Work request:
Reproduce the opening lines of the listing below exactly, stopping after the line that contains "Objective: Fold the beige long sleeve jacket" and leaving out any pictures.

Stored data:

*** Block opens ***

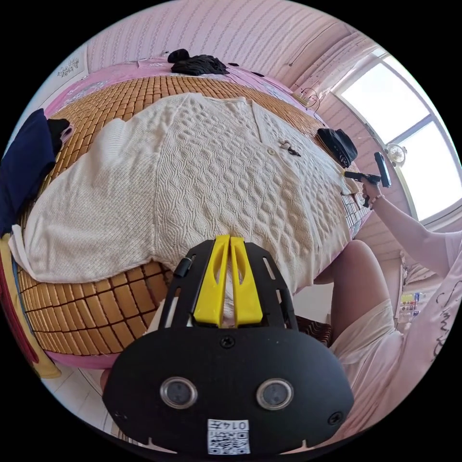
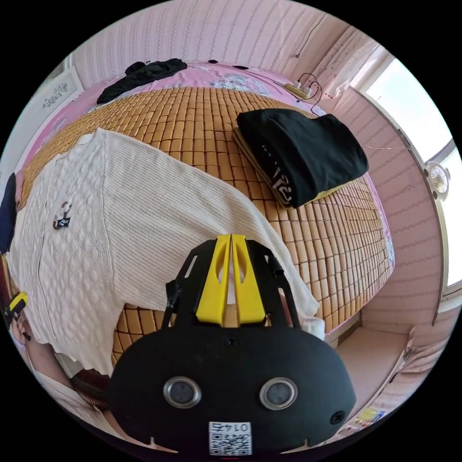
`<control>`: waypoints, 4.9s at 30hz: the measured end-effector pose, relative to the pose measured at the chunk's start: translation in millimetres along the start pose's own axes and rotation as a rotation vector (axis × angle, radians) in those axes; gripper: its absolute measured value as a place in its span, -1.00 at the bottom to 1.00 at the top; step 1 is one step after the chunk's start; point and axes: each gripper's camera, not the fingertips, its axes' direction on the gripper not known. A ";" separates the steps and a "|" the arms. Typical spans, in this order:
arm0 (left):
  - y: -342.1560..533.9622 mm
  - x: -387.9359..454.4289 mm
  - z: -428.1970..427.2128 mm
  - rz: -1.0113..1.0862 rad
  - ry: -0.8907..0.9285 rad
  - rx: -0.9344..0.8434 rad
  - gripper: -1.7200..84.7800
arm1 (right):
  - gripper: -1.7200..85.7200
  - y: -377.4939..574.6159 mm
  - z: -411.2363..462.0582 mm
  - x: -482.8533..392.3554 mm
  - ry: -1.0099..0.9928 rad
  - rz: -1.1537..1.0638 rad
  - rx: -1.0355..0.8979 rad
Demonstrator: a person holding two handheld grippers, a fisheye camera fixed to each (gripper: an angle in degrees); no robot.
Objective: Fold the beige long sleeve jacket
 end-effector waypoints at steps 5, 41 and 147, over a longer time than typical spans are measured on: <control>5.7 4.8 -15.5 0.025 -0.045 0.029 -0.98 | -0.64 37.0 3.4 61.7 -0.006 0.190 -0.051; 69.6 -74.4 -86.3 -0.351 -0.251 0.298 -0.86 | -0.90 101.8 -53.3 -146.9 -0.401 -0.356 0.072; 245.4 -203.5 -123.8 -0.901 -0.567 0.729 -0.79 | -0.80 119.0 -119.5 -661.9 -0.676 -1.064 0.131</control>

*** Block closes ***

Answer below:
`<control>`: waypoints, 4.9s at 30hz: the measured end-effector pose, relative to the pose measured at the chunk's start: translation in millimetres along the start pose's own axes and rotation as a rotation vector (axis × angle, radians) in those axes; gripper: its absolute measured value as a place in its span, -1.00 at the bottom to 1.00 at the top; step 1 is one step after the chunk's start; point and axes: each gripper's camera, not the fingertips, its axes' direction on the gripper not known. A ";" separates the steps and a "|" the arms. Typical spans, in this order:
arm0 (left):
  - y: -342.1560..533.9622 mm
  - x: -387.9359..454.4289 mm
  - z: -428.1970..427.2128 mm
  - rz: -1.0113..1.0862 rad
  - ry: -0.8907..0.9285 rad
  - rx: -0.9344..0.8434 rad
  - gripper: -1.7200..84.7800
arm1 (right):
  - gripper: -1.7200..85.7200
  - y: -377.4939..574.6159 mm
  - z: -411.2363..462.0582 mm
  - x: -482.8533..392.3554 mm
  - ry: -1.0099..0.9928 rad
  - rz: -1.1537..1.0638 rad
  - rx: -1.0355..0.8979 rad
Demonstrator: a person holding two handheld grippers, a fisheye camera fixed to each (gripper: an angle in degrees); no robot.
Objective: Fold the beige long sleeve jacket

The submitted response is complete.